Starting out: 1987–1990
Based in Lambeth in South London, England, Carter and Morrison originally played in an indie band called Jamie Wednesday, which released two singles – "Vote For Love" and "We Three Kings of Orient Aren't". Carter the Unstoppable Sex Machine was formed on Thursday 6 August 1987, when Carter and Morrison were the only band members to turn up for a charity gig at the London Astoria, and went on stage to perform as a duo with backing tapes. The debut single "A Sheltered Life" was released later in 1988 on the Big Cat label, but it was not until the second single "Sheriff Fatman" was released in 1989 that the band began to receive recognition. The song was followed by the album 101 Damnations – a critical account of life south of the River Thames, full of black humour, cynicism, wordplay and puns. The album reached number 29 on the UK Albums Chart.

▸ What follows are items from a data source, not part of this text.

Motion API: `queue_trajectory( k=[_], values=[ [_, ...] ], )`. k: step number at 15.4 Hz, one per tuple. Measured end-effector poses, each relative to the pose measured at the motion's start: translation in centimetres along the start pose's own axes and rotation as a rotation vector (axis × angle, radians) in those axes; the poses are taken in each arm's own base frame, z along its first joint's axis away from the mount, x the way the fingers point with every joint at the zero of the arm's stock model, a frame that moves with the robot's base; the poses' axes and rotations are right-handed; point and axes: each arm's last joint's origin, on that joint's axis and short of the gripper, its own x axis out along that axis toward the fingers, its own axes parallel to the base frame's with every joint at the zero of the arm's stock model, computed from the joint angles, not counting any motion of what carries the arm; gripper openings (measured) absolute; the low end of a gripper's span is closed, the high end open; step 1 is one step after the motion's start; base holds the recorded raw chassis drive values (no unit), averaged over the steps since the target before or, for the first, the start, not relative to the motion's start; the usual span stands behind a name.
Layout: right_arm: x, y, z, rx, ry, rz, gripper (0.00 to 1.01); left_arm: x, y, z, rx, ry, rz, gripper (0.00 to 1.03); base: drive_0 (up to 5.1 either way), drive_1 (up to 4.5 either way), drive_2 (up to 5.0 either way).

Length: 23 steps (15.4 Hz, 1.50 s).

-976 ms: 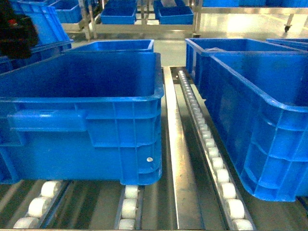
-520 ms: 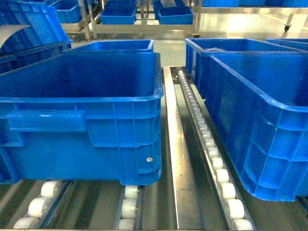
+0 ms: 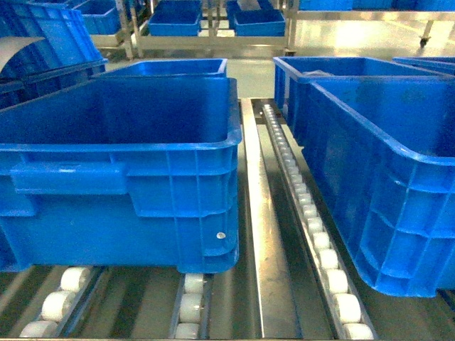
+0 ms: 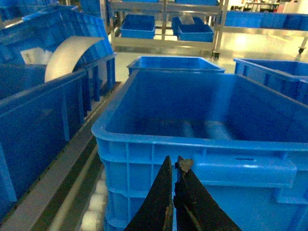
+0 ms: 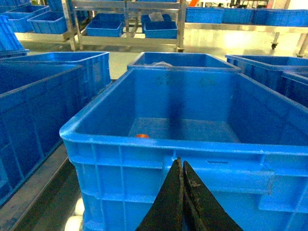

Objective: Sort blue parts and orange caps into right shelf containers

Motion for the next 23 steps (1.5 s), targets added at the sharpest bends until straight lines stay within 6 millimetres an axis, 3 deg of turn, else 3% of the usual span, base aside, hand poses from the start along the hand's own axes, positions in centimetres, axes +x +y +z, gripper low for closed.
queue_trajectory(
  k=[23],
  values=[
    [-5.1, 0.0, 0.3, 0.001, -0.016, 0.0, 0.01, -5.6, 0.0, 0.0, 0.001, 0.024, -0.002, 0.02, 0.0, 0.0, 0.0]
  ],
)
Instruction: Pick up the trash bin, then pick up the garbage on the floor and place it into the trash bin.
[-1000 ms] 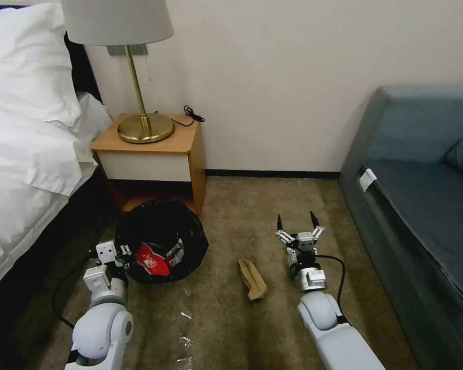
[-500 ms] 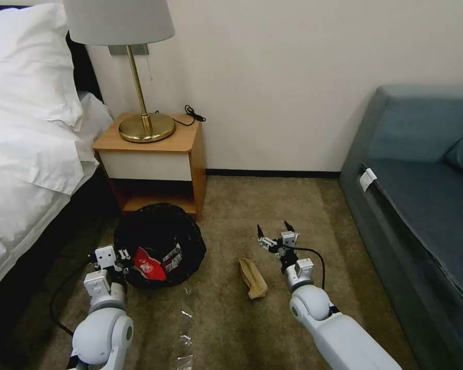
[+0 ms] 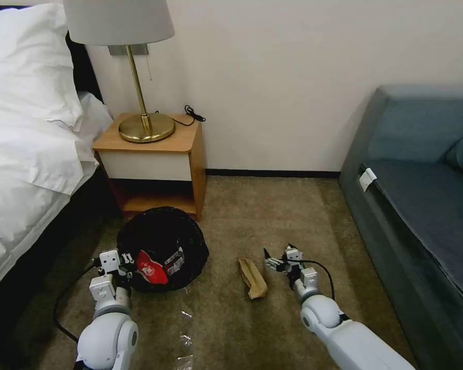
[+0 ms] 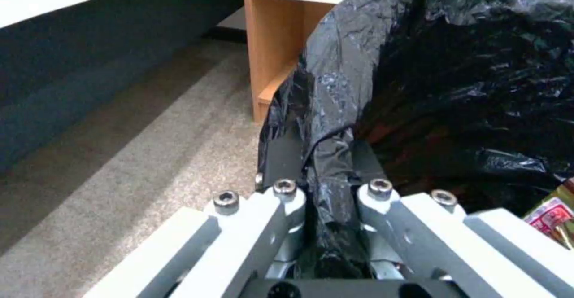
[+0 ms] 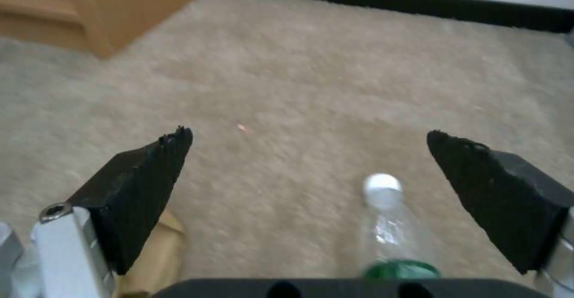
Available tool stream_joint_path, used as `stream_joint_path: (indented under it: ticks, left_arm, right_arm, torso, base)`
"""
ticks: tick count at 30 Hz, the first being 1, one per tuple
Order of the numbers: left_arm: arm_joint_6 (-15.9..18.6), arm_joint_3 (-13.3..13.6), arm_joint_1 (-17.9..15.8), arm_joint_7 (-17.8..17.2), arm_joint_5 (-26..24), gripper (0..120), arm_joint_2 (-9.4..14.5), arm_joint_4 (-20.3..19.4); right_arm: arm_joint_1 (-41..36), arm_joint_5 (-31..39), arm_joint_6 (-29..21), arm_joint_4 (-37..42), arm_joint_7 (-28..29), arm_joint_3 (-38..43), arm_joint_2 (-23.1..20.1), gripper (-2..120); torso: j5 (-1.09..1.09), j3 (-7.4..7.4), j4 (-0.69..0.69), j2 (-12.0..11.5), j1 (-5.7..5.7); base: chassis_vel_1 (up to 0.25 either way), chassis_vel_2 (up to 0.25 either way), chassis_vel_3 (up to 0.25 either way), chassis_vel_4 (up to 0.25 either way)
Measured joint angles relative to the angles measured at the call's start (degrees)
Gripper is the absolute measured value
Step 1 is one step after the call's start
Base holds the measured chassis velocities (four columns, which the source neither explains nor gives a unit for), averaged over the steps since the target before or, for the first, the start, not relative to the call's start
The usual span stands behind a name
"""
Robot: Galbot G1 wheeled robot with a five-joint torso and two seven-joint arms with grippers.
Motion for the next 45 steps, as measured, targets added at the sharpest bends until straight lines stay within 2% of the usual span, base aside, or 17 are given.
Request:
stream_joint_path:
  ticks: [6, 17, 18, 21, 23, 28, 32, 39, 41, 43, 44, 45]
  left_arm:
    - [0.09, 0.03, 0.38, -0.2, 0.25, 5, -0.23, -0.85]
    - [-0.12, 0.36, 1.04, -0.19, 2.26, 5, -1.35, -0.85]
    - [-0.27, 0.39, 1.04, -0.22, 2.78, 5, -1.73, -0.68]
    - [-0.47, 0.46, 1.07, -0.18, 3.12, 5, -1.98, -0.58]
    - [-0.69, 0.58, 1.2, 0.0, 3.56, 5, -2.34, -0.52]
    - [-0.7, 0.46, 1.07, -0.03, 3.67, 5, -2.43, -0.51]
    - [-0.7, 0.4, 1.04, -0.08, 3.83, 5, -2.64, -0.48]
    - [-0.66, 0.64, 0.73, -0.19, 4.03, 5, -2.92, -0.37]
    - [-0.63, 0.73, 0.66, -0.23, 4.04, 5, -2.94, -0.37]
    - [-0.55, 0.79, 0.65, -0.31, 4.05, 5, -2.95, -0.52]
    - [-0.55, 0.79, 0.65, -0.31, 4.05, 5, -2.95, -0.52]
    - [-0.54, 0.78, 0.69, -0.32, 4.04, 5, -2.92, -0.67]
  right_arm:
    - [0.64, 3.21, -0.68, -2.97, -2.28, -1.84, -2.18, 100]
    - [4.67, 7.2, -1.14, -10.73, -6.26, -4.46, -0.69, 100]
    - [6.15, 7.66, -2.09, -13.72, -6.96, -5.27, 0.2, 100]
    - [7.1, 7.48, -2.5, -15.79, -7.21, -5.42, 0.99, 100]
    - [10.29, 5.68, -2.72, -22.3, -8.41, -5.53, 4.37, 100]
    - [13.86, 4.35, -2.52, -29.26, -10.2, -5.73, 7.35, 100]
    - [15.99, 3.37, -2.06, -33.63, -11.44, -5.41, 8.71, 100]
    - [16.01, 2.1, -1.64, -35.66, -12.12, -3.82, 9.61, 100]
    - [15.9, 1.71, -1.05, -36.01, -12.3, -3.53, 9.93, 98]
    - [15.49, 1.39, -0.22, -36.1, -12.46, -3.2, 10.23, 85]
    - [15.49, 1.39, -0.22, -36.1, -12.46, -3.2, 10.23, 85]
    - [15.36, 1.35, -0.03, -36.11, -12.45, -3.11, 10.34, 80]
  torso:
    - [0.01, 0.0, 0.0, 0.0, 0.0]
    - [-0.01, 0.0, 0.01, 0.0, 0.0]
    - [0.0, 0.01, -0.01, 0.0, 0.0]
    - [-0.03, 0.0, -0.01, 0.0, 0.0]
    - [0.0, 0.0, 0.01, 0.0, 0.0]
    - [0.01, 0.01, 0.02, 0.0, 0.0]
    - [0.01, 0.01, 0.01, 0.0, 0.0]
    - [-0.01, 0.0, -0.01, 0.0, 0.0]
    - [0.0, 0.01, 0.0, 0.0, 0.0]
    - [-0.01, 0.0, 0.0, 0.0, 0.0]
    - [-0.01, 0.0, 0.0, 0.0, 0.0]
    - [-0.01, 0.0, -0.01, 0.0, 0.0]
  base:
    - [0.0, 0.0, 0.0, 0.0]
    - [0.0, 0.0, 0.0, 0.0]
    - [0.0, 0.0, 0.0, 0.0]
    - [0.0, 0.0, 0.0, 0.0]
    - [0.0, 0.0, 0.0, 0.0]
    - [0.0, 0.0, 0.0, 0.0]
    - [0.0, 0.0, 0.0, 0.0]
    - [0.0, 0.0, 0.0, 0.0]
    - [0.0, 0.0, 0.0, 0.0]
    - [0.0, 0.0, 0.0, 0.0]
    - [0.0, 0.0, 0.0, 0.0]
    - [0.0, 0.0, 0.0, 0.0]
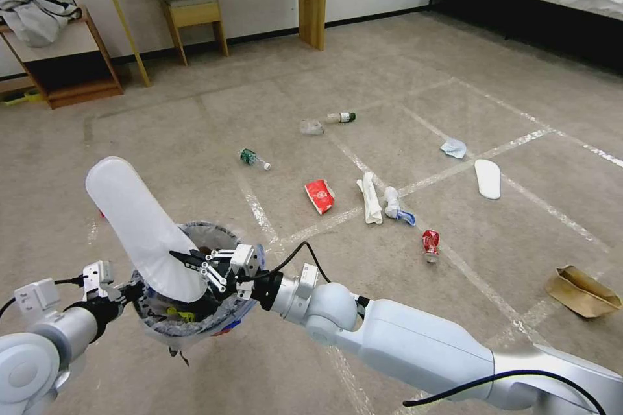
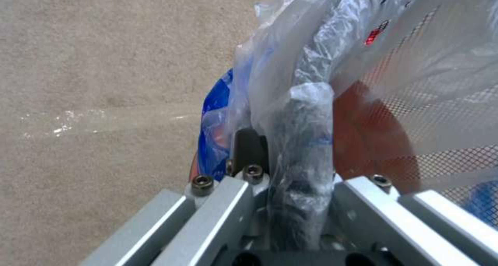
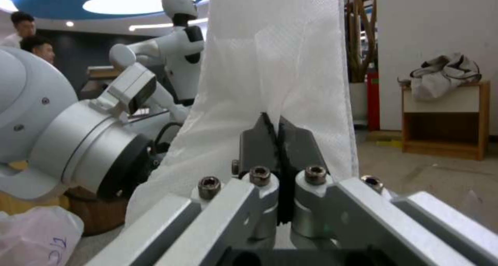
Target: Pick up the trash bin and place the garbage on the floor into it.
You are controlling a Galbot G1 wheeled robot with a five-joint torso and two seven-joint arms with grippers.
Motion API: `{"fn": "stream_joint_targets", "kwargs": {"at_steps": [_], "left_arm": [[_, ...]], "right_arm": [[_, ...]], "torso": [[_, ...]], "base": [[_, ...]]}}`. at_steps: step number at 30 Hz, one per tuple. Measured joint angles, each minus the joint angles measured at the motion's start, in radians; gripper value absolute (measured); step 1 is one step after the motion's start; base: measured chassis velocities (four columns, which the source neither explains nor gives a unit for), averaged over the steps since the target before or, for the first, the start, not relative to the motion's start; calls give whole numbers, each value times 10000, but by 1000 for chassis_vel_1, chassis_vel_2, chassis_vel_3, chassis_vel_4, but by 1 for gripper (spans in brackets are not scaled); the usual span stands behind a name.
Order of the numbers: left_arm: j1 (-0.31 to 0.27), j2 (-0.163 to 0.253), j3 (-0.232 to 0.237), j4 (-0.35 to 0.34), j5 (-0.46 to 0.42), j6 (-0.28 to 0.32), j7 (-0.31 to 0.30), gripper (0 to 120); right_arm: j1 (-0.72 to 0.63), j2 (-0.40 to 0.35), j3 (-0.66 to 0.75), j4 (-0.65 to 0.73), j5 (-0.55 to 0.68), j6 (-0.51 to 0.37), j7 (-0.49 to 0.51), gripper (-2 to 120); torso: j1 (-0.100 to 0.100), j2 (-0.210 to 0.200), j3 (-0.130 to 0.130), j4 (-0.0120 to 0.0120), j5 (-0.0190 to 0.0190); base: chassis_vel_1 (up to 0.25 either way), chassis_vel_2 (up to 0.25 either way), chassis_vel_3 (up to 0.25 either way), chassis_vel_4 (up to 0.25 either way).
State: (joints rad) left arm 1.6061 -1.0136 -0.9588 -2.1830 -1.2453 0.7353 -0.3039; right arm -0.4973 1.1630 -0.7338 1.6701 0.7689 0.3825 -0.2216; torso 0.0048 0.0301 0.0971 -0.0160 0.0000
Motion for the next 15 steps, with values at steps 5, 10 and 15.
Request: {"fn": "stream_joint_targets", "kwargs": {"at_steps": [5,10,15], "left_arm": [[2,3,0,-33,-11,-1,-11,1],[14,-2,7,-41,-11,0,-17,1],[14,-17,16,-53,-11,-1,-16,1]], "right_arm": [[-84,-24,5,0,-44,0,-4,0],[-108,-12,-16,-40,-91,6,-4,0],[-137,-12,-47,-139,-183,57,-27,0]], "torso": [[0,0,0,0,0],[0,0,0,0,0],[0,0,0,0,0]], "base": [[0,0,0,0],[0,0,0,0],[0,0,0,0]]}}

The band's gigs became well known for a wall of white stage lights that threw off enormous heat and contributed to the sweaty, stage-diving crowd scenes that became part of the band's image. Such scenes are depicted in the video In Bed With Carter, filmed at the Brixton Academy.

Rough Trade: 1991
In 1991 – having signed to Rough Trade Records – Carter USM released the album 30 Something which, thanks to non-stop touring, entered the UK Albums Chart at number eight. One of the singles released from the album, "Bloodsport For All", an attack on racism and bullying in the army, was released at the start of the Gulf War and consequently banned by the BBC. Spurred on by infamy, Jim Bob and Fruitbat toured Japan, Yugoslavia and the United States (with EMF) and made a second-on-the-bill appearance at the Reading Festival. The band also made its first Top of the Pops appearance with the single "After the Watershed (Early Learning The Hard Way)", a song about child abuse that would become more famous for its subsequent legal battle with The Rolling Stones' publisher over the use of the lyrics "Goodbye Ruby Tuesday" in the chorus. The band also hit the headlines when Fruitbat rugby tackled the children's TV presenter Phillip Schofield in front of millions of television viewers at the Smash Hits Poll Winners Party in 1991.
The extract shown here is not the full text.